• _EXERCISE DESCRIPTION_:
Exactly as written, output each of the lines below, with no images.
----- SUPPLIED DATA
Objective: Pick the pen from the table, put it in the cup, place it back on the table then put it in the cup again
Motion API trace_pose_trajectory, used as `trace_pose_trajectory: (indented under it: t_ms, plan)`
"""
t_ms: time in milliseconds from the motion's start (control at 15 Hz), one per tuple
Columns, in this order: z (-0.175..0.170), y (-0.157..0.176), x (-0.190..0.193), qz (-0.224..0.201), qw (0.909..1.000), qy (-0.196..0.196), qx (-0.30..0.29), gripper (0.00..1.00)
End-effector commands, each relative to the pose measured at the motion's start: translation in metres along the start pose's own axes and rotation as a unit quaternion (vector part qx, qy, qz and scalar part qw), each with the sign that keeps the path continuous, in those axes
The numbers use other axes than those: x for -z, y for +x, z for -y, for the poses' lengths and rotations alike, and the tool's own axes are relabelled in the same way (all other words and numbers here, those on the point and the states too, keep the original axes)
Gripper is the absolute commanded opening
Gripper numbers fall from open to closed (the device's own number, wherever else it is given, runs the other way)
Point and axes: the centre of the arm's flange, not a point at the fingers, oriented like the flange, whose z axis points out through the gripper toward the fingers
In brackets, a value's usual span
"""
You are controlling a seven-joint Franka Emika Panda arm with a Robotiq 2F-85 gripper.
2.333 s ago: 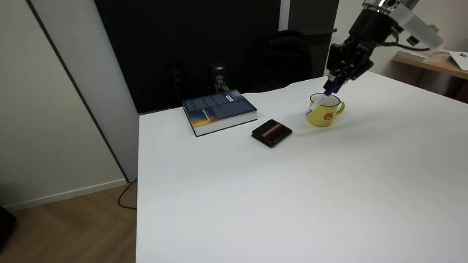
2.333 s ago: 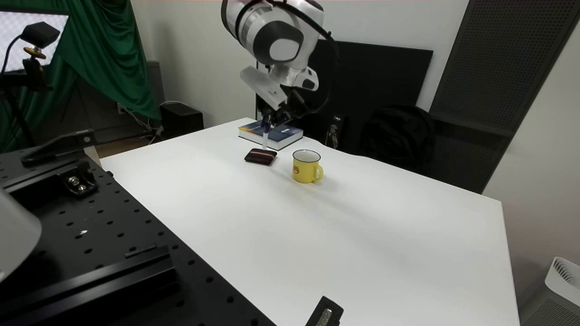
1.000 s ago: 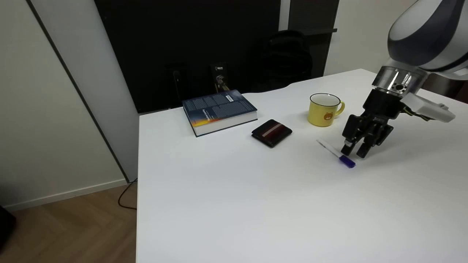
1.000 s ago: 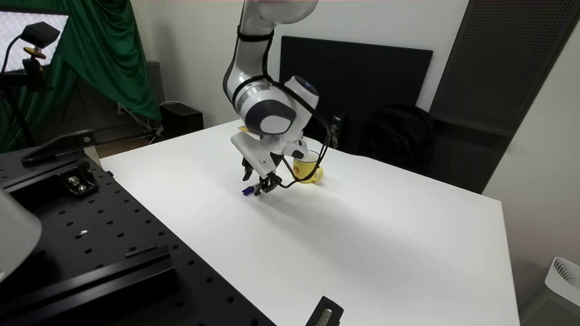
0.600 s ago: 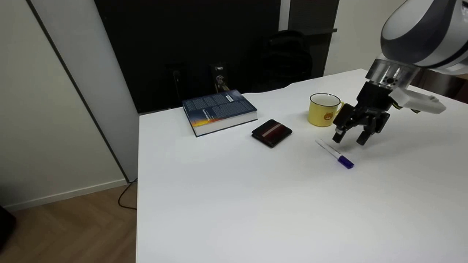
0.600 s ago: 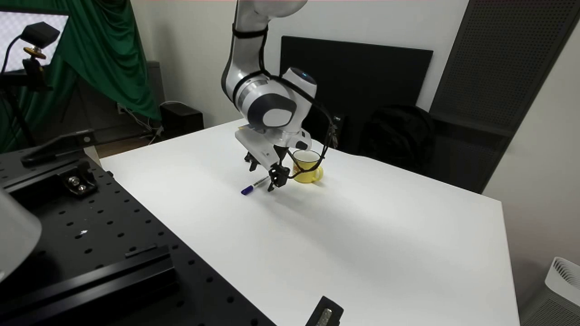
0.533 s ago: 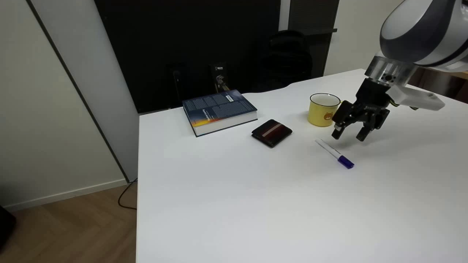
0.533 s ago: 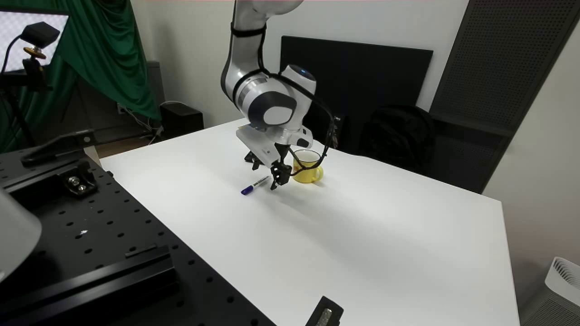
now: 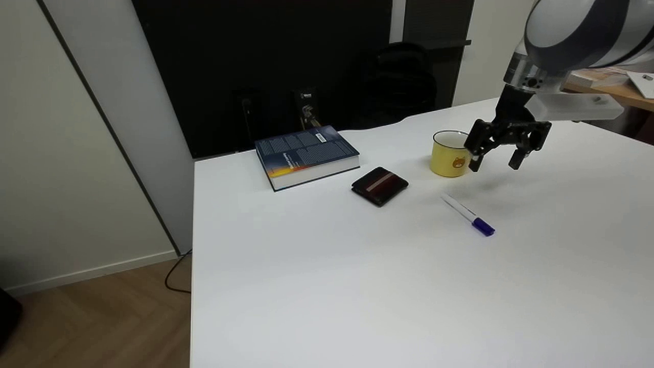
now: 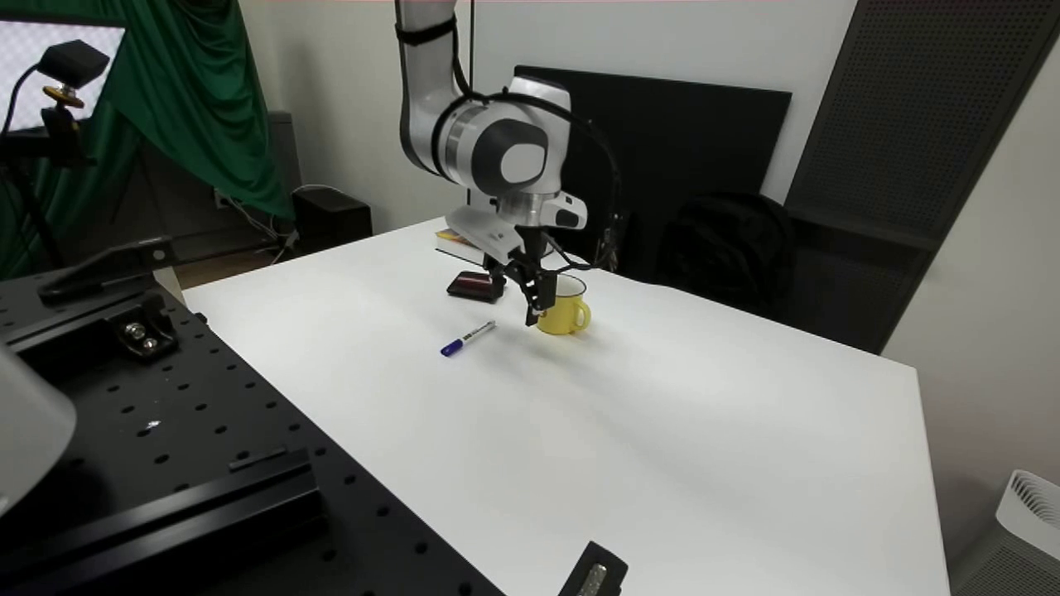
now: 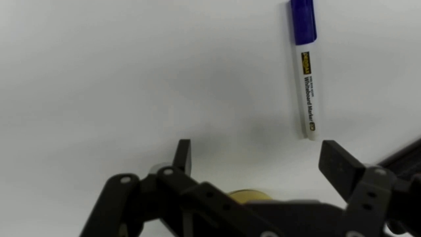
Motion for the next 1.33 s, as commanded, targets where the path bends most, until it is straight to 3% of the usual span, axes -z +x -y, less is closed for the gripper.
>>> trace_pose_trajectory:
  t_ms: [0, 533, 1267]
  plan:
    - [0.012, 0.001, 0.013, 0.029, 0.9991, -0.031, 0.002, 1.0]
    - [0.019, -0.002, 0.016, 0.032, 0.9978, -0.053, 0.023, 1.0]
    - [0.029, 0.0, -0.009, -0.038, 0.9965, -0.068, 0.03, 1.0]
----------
• _RESULT OF THE EXERCISE_:
Objective: Pick the pen from the table, put it in the cup, place it back on the table then put it in the cup again
Motion API trace_pose_trajectory, used as `trace_pose_trajectory: (indented under it: t_ms, plan)`
"""
t_ms: time in milliseconds from the motion's start (control at 15 Hz), one per tuple
Columns, in this order: z (-0.175..0.170), y (-0.157..0.176), x (-0.190..0.193), qz (-0.224..0.201), qw (0.909..1.000), qy (-0.196..0.196), qx (-0.30..0.29), gripper (0.00..1.00)
End-effector commands, each relative to the pose measured at the motion's start: translation in metres along the start pose's own axes and rotation as a unit quaternion (vector part qx, qy, qz and scalar part qw), each with the sign that keeps the path continuous, in those axes
The numbers use other axes than those: x for -z, y for +x, z for -y, for the poses' lengths and rotations alike, and the tool's own axes are relabelled in the same way (all other words and numbers here, those on the point and the states too, keep the original axes)
Gripper is the absolute commanded opening
Gripper numbers fall from open to closed (the device's own number, wherever else it is given, runs the other way)
Point and axes: the centre of the arm's flange, not a point at the fingers, oriented like the flange, whose z axis points out through the gripper toward the fingers
In brackets, a value's usual span
"""
You are controlling a seven-joint Franka Emika Panda arm with a Robotiq 2F-85 gripper.
2.333 s ago: 
2.333 s ago: 
1.000 s ago: 
1.000 s ago: 
0.600 s ago: 
0.600 s ago: 
0.533 s ago: 
0.533 s ago: 
now: 
now: 
now: 
Motion for the next 1.33 s, as commanded, targets where the path bends most, until it is straight to 3% of the usual span, axes -z +x -y, less is closed for the gripper.
>>> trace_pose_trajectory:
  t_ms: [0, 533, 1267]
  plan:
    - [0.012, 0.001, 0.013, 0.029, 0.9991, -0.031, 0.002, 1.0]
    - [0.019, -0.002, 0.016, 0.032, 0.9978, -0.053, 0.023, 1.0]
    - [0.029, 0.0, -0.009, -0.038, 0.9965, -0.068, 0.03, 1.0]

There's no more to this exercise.